FIG. 1 is a configuration diagram of a metal evaporation device according to a first embodiment of the present invention.

FIG. 2 is a schematic diagram showing a method for forming a stable compound film on a metal material.

FIG. 3 is a configuration diagram of a conventional metal evaporation device.

FIG. 4 is a configuration diagram of another conventional metal evaporation device.

[Explanation of symbols]

 1 Vacuum Container 2 Crucible 3 Electron Gun 4 Metal Material 5 Electron Beam 6 Metal Vapor 7 Cooling Tube 12 Vacuum Evacuation Device 13 Electron Gun Power Supply 14 Stable Compound 15 Insulation Material 16 Unstable Compound

Claims (10)

[Claims] 1. A vacuum container, a crucible arranged in the vacuum container, a metal member as an evaporation material placed in the crucible, and the metal member is irradiated with energy to melt and vaporize the metal. In a metal evaporation device provided with a heating means, an outer wall surrounding a side surface and a lower surface of the metal member and including a stable compound having a metal that is a constituent element of the metal member as a component and a melting point higher than that of the metal.
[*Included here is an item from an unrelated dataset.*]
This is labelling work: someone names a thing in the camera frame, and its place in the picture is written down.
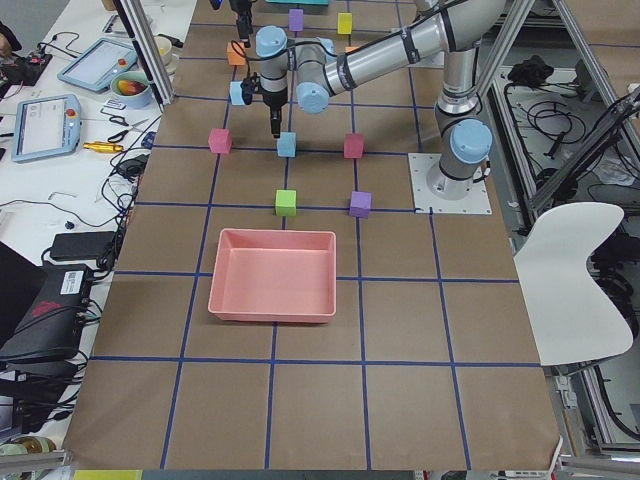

A metal evaporation device, characterized in that a heat insulating material is provided between the outer wall and the crucible. 2. The metal evaporation device according to claim 1, wherein the heat insulating material is made of powder having the same components as the stable compound. 3. The metal evaporation device according to claim 1, wherein the heat insulating material is made of a sintered body having the same components as the stable compound. 4. The metal evaporation device according to claim 1, wherein the outer wall of the stable compound is formed as a film on the surface of the metal member. 5. The metal evaporation device according to claim 1, wherein the stable compound is an oxide of a metal that is a component of the metal member. 6. The metal evaporation device according to claim 1, wherein the stable compound is a carbide of a metal that is a component of the metal member. 7. The metal evaporation device according to claim 1, wherein the stable compound is a nitride of a metal that is a component of the metal member. 8. The outer wall of the metal member has, around the metal member, a powder of an unstable compound which is composed of the same element as that of the stable compound and has a melting point lower than that of the stable compound. The metal evaporation device according to claim 4, wherein the powder of the unstable compound is decomposed by heating through the metal member to form a film of the stable compound. 9. The metal evaporation device according to claim 8, wherein the stable compound is an oxide, a carbide, or a nitride of a metal that is a component of the metal member. 10. The metal evaporation device according to claim 1, wherein the metal member as the evaporation material is kept in a temperature range higher than the melting point of the metal and lower than the melting point of the stable compound. And a method for evaporating a metal, which comprises evaporating a metal.